• _Exercise goal_: Search the listing below for the line containing "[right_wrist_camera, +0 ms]". From there through the line containing "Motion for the", transcribe every line exactly, both ends included.

• _Dataset extract_:
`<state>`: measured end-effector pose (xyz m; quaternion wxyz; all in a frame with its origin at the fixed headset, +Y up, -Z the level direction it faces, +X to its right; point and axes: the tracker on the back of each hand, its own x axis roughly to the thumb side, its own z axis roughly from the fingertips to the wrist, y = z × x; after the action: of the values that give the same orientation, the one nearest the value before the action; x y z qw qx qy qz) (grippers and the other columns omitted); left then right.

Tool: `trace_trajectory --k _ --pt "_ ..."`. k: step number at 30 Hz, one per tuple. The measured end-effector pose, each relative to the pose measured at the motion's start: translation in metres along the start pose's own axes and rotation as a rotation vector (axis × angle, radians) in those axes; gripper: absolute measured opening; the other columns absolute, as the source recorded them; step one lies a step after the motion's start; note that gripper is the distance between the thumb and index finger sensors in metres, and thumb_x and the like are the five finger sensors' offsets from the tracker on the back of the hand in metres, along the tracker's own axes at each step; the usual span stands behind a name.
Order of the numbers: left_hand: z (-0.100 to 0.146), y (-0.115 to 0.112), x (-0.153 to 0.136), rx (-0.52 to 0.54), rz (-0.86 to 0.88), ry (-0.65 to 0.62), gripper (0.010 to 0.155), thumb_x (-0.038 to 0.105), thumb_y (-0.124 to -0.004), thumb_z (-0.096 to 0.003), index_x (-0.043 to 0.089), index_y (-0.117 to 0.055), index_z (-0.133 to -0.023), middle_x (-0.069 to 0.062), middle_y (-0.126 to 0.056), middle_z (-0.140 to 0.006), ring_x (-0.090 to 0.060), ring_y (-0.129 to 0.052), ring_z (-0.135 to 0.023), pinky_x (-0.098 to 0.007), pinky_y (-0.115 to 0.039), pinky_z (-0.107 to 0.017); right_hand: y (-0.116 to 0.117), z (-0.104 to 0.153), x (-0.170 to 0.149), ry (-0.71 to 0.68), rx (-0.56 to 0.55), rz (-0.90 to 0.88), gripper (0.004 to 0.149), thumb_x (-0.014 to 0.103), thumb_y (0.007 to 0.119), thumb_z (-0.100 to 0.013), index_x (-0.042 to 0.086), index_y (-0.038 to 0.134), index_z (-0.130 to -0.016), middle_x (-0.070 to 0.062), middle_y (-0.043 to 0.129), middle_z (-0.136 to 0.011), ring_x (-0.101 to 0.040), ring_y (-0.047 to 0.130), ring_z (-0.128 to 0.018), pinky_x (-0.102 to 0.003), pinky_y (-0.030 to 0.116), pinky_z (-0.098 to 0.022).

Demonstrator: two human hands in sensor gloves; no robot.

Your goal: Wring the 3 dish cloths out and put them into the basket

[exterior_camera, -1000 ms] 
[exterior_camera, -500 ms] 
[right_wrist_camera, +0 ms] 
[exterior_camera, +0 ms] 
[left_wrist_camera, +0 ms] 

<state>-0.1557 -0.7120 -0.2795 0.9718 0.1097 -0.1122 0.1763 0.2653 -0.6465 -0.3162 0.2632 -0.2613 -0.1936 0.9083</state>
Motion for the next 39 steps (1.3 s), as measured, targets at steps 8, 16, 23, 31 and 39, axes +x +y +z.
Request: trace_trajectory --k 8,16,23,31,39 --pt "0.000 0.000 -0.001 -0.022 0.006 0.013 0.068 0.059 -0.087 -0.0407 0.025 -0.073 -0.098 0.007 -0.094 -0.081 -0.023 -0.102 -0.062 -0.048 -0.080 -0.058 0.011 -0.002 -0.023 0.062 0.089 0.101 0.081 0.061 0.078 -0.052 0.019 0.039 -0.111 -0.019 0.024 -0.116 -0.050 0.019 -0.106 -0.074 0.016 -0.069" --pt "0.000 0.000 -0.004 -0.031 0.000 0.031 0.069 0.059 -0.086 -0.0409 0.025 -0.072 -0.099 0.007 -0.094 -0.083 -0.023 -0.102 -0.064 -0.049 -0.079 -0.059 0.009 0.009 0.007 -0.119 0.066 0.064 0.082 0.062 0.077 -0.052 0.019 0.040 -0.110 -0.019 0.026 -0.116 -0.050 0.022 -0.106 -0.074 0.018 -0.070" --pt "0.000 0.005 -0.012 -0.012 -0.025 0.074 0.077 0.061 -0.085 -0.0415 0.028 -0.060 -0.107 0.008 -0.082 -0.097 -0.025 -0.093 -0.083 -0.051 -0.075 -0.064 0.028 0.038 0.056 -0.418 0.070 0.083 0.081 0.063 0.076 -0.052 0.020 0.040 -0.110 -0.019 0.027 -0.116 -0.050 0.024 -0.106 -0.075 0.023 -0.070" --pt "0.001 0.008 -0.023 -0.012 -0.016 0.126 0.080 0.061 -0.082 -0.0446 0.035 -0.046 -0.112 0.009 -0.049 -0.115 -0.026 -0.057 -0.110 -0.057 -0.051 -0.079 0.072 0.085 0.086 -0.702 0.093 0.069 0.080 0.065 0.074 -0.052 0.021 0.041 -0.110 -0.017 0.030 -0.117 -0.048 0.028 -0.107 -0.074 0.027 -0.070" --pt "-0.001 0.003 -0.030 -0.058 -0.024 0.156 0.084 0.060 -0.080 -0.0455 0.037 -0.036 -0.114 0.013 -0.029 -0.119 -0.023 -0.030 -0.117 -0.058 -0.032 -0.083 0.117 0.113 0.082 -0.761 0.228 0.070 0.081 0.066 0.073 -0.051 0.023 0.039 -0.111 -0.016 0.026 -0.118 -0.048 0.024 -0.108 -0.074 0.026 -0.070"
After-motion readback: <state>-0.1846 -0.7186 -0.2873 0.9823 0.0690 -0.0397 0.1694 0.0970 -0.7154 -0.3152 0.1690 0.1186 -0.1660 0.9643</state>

• _Result of this exercise_:
[right_wrist_camera, +0 ms] 
[exterior_camera, +0 ms] 
[left_wrist_camera, +0 ms] 

<state>-0.1557 -0.7120 -0.2795 0.9718 0.1097 -0.1122 0.1763 0.2653 -0.6465 -0.3162 0.2632 -0.2613 -0.1936 0.9083</state>
Motion for the next 39 steps (1.3 s), as measured, targets at steps 8, 16, 23, 31 and 39, axes +x +y +z.

What was asked now has a complete answer.